CHAPTER LXIV
THE UNIVERSITY OF JABBERGRAB

Some fifteen years ago my postman brought me a puzzling communication from Sweden; a large and expensive linen envelope, carefully sealed with a great deal of red wax, registered, and addressed:

“Editor, Jabbergrab, Finanz-Lexikon, New York City.” At first I could not make out why the missive was delivered to me, but then in one corner I noted “Jabbergrab is mentioned in Upton Sinclair’s ‘Industrie-baron’'” I recognized “Der Industriebaron” as the German title of my story, “A Captain of Industry,” written when I was twenty-two years old; it is a satirical biography of a great financier, and after his ignominious death the story quotes some eulogies of his career from an imaginary publication, “Jabbergrab: Heroes of Finance.”

I made so bold as to open the envelope, and found several sheets of heavy foolscap paper, written in German in an exceedingly fine hand, and giving the data for a biographical sketch of a wealthy Swedish lumber magnate and financier. Here, in carefully tabulated and precisely ordered form, were the minute details of his life—the enterprises with which he had been connected, the offices he held, the properties he owned, the names of his children, the college degrees they had earned, the names of his race-horses and the prizes they had won, the names of his yachts and the cups they had won—all these items duly attested and signed by the great man himself.

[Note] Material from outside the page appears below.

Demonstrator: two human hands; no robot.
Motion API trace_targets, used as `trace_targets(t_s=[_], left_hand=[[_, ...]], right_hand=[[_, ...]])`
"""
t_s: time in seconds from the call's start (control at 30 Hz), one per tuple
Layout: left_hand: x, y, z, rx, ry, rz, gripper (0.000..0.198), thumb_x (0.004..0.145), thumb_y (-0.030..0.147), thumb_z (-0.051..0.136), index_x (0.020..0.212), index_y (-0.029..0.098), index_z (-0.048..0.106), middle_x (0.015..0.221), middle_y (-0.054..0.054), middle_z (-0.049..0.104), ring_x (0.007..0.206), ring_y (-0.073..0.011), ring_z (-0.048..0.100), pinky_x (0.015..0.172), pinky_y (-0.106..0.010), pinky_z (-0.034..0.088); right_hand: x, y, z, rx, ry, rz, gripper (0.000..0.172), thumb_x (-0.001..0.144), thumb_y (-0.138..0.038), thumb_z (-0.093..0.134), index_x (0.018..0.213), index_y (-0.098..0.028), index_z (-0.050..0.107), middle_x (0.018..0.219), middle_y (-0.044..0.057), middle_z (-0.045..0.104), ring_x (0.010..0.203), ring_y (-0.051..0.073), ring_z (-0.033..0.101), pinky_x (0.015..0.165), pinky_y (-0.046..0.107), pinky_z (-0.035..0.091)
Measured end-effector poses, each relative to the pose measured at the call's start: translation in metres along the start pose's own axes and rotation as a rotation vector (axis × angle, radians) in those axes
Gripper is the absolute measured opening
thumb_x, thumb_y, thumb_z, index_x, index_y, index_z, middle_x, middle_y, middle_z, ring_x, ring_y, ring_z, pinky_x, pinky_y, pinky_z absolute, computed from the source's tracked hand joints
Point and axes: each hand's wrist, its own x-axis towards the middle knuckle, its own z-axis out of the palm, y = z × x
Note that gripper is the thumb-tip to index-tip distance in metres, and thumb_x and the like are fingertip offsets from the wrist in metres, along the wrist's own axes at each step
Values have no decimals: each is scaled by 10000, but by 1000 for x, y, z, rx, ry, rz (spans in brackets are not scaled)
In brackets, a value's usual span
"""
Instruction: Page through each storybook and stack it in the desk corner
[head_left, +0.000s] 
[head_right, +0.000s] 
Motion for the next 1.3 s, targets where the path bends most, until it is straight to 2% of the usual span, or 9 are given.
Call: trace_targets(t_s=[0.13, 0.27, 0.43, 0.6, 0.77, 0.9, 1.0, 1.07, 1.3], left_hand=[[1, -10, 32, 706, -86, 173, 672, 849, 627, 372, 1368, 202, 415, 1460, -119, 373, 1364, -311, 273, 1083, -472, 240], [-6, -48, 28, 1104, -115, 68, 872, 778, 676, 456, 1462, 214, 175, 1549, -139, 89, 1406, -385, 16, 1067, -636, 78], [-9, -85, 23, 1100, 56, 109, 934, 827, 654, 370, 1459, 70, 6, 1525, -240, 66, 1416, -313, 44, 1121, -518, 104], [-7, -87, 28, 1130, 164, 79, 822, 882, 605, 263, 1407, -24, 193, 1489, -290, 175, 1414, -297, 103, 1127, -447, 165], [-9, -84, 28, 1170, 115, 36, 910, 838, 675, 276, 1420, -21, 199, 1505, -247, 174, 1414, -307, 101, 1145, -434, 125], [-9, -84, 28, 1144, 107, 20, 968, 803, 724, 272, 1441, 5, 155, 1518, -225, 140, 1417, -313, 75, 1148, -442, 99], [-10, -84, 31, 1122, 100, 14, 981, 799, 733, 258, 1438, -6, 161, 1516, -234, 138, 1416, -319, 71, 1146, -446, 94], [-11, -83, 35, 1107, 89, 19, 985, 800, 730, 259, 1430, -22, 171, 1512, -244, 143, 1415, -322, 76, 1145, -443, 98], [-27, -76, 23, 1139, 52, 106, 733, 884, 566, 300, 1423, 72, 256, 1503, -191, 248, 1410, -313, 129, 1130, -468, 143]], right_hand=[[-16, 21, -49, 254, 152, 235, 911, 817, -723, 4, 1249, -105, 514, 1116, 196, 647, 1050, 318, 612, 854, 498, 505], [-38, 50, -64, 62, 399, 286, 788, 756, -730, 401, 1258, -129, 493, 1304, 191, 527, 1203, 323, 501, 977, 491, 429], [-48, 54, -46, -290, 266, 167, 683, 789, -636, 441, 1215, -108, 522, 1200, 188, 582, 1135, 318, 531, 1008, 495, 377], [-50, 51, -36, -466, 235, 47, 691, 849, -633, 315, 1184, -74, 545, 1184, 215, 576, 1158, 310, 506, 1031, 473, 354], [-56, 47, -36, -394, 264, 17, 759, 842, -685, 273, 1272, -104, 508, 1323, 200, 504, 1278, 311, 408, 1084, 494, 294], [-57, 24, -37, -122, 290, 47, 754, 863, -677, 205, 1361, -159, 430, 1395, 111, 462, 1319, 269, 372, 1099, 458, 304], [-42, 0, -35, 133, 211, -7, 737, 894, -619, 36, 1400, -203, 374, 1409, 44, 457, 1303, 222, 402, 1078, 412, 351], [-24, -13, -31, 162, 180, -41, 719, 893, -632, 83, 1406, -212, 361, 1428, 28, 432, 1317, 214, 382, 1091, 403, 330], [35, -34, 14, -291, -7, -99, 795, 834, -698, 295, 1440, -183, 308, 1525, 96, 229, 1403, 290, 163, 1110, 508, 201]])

Gradually it dawned over me what had happened. The man had read my satirical story, missing the point of the satire. He thought that I really felt all that admiration for a man of wealth and social eminence; and reading about Jabbergrab’s “Heroes of Finance,” the desire possessed him to have his own career immortalized in this biographical directory. So he had sat himself down, and painfully written out the data for the proposed sketch, and had sent it by registered mail to “Jabbergrab.”

It is the Jabbergrabs of America who have created a good part of our “higher” education, and placed upon it the stamp of their crude and simple faith in material success. I have shown how the spirit of Jabbergrab has destroyed two shrines of American scientific life, Clark University and Johns Hopkins; I purpose next to show what that spirit does, when it has its way from the beginning, unhampered by any intellectual traditions. I invite you to visit New York University, an institution whose buildings are scattered about in various parts of the city, including an office building on Washington Square, in the heart of the clothing district, and another in Wall Street.

New York University has enrolled no less than thirteen thousand students, and is described to me by one who works in it as “an intellectual sweat-shop.” As chancellor it has one Brown, who learned the Goose-step from the Kaiser, and as treasurer one Kingsley, a Wall Street banker, interlocked with the United States Trust Company, the Sixth Avenue Elevated Railroad, and the Union Theological Seminary. Last year Chancellor Brown published in the New York newspapers a series of thirty “advertising talks” on education, in the very latest “follow-up” style. These talks came to me in a little pamphlet, with a cover all printed over with photographs of newspaper clippings, and accompanied by a circular, carefully disguised to look like a personal letter, and beginning: “Dear Mr. Sinclair: You are one of the prominent citizens we had in mind when we prepared the enclosed advertisement. What we have learned of you encourages us to believe that this appeal of New York University must strike a responsive chord in you.”

I may be over-suspicious, but I believe that these statements are not entirely in accordance with the truth; I believe that if they were made in accordance with the truth they would read this way: “You are one of the twenty-two thousand persons whose names we have got from ‘Who’s Who in America,’ and we are taking a chance on being able to interest you in our university.” These necessary differences between advertising and fact are understood and taught to the students in all university schools of advertising.

Chancellor Brown sets forth the fact that out of his thirteen thousand students, ten thousand are earning the money to pay for their education. I believe that every college student in the country should do this—my own son is doing it—so I should be the last man to sneer at New York University’s lack of academic and social prestige. But here is the point: self-supporting students who go to night-school in New York go in order to increase their money-making capacity, and they judge the education they get by that criterion, and they irresistibly mold the educational standards of the institution they attend. So the spirit of education becomes that of Jabbergrab—ravenous greed, veiled by buncombe and hypocritical pretenses. That is what you have at New York University, and the fact is made clear in Chancellor Brown’s own pamphlet. Talk Number Sixteen is headed: “Welcome to the Advertising Men.” Says our Chancellor of Jabbergrab:

New York University is host today to members of the National Association of Teachers of Advertising, who are holding a sectional conference in this city while a similar conference for Western members is held at the University of Wisconsin. I am glad to welcome the members of this Association. Since I have been writing these little talks I have gained a feeling of warmer sympathy with all advertising men and their work. I have learned something of the fascinations—as well as the difficulties—of the profession.